For every line in the material, set down an identical one.

=-=-=

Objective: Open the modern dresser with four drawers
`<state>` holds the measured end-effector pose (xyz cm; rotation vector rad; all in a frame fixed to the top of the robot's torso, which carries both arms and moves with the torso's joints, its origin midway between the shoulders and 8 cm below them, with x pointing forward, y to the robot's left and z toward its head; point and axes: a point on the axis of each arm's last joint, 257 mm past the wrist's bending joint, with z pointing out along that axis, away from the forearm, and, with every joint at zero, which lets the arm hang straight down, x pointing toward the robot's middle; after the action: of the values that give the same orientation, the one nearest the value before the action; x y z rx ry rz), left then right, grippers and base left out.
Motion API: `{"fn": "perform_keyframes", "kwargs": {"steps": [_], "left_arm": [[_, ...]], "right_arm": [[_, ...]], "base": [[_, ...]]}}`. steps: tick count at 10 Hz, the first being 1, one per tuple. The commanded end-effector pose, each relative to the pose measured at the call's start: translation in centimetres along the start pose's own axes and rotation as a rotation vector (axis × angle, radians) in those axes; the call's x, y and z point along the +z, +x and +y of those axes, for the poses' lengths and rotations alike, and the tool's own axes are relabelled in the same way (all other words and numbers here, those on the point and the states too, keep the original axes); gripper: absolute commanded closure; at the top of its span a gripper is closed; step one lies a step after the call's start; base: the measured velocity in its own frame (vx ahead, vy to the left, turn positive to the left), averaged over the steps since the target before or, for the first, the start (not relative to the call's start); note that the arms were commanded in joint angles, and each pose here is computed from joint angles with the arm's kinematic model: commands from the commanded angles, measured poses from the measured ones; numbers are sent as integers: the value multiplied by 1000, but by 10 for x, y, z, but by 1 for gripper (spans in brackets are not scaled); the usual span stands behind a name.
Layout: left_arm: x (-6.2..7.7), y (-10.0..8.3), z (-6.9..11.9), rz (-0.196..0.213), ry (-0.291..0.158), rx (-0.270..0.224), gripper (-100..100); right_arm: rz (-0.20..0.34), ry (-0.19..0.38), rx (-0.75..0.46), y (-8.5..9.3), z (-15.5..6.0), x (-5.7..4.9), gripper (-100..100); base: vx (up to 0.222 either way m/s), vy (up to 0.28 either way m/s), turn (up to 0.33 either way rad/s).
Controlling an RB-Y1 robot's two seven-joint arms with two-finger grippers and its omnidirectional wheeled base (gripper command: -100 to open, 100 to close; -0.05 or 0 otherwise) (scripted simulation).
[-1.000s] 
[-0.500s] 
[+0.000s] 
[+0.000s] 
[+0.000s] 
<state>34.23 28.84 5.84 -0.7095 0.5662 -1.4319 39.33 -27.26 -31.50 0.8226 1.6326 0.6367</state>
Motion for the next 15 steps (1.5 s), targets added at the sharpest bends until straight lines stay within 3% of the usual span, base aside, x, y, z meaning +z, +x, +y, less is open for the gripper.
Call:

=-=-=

Finished task:
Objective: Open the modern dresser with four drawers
`<state>` holds the measured end-effector pose (xyz cm; rotation vector rad; all in a frame fixed to the top of the robot's torso, which carries both arms and moves with the torso's joints, its origin midway between the shoulders and 8 cm below them, with x pointing forward, y to the robot's left and z toward its head; point and axes: a point on the axis of each arm's last joint, 257 mm past the wrist's bending joint, with z pointing out along that axis, away from the forearm, and, with every joint at zero, which lets the arm hang straight down, x pointing toward the robot's middle; after the action: of the values that give the same orientation, the one nearest the value before the action; x y z rx ry rz), left then right, grippers and base left out.
Motion API: `{"fn": "perform_keyframes", "kwargs": {"steps": [_], "left_arm": [[_, ...]], "right_arm": [[_, ...]], "base": [[_, ...]]}}`. steps: tick count at 10 Hz, the first being 1, one per tuple. The commanded end-effector pose, each relative to the pose measured at the call's start: translation in centimetres along the start pose's own axes and rotation as a rotation vector (axis × angle, radians) in those axes; the call's x, y and z point along the +z, +x and +y of those axes, for the poses' lengths and rotations alike, and the tool's own axes are relabelled in the same way (all other words and numbers here, those on the point and the states too, keep the original axes); gripper: absolute commanded closure; at the top of its span a gripper is closed; step one lies a step after the call's start; base: the measured velocity in its own frame (vx ahead, vy to the left, turn positive to the left), averaged over the steps since the target before or, for the first, the start (not relative to the call's start); note that the arms were commanded in joint angles, and each pose here is computed from joint angles with the arm's kinematic model: commands from the commanded angles, measured poses from the measured ones; numbers are sent as integers: the value multiplied by 1000, but by 10 for x, y, z, but by 1 for gripper (spans in brackets are not scaled); the usual span stands behind a name.
Layout: left_arm: x (-6.2..7.7), y (-10.0..8.3), z (-6.9..11.9), rz (-0.196..0.213), ry (-0.291..0.158), rx (-0.270..0.224), gripper (-100..100); right_arm: rz (-0.20..0.34), ry (-0.19..0.38), rx (-0.75..0.46), y (-8.5..9.3), z (-15.5..6.0), x (-5.7..4.9), gripper (-100..100); base: vx (up to 0.222 either way m/s), vy (up to 0.28 either way m/s), turn (up to 0.33 either way rad/s).
Controlling an RB-Y1 robot's two seven-joint arms with two-finger grippers and its omnidirectional wheeled base (gripper command: -100 to open, 100 to close; -0.05 or 0 otherwise) (scripted simulation).
[-1.000s] 
[-0.500s] 
[+0.000s] 
[+0.000s] 
[+0.000s] 
<state>34.23 28.84 5.84 -0.7095 0.5662 -1.4319 39.33 -27.26 -31.50 0.8226 1.6326 0.6367</state>
Motion for the next 15 steps (1.5 s), targets added at the sharpest bends until straight lines stay within 3% of the usual span, base aside, x, y, z meaning +z, +x, +y, less is open for the gripper.
Call:

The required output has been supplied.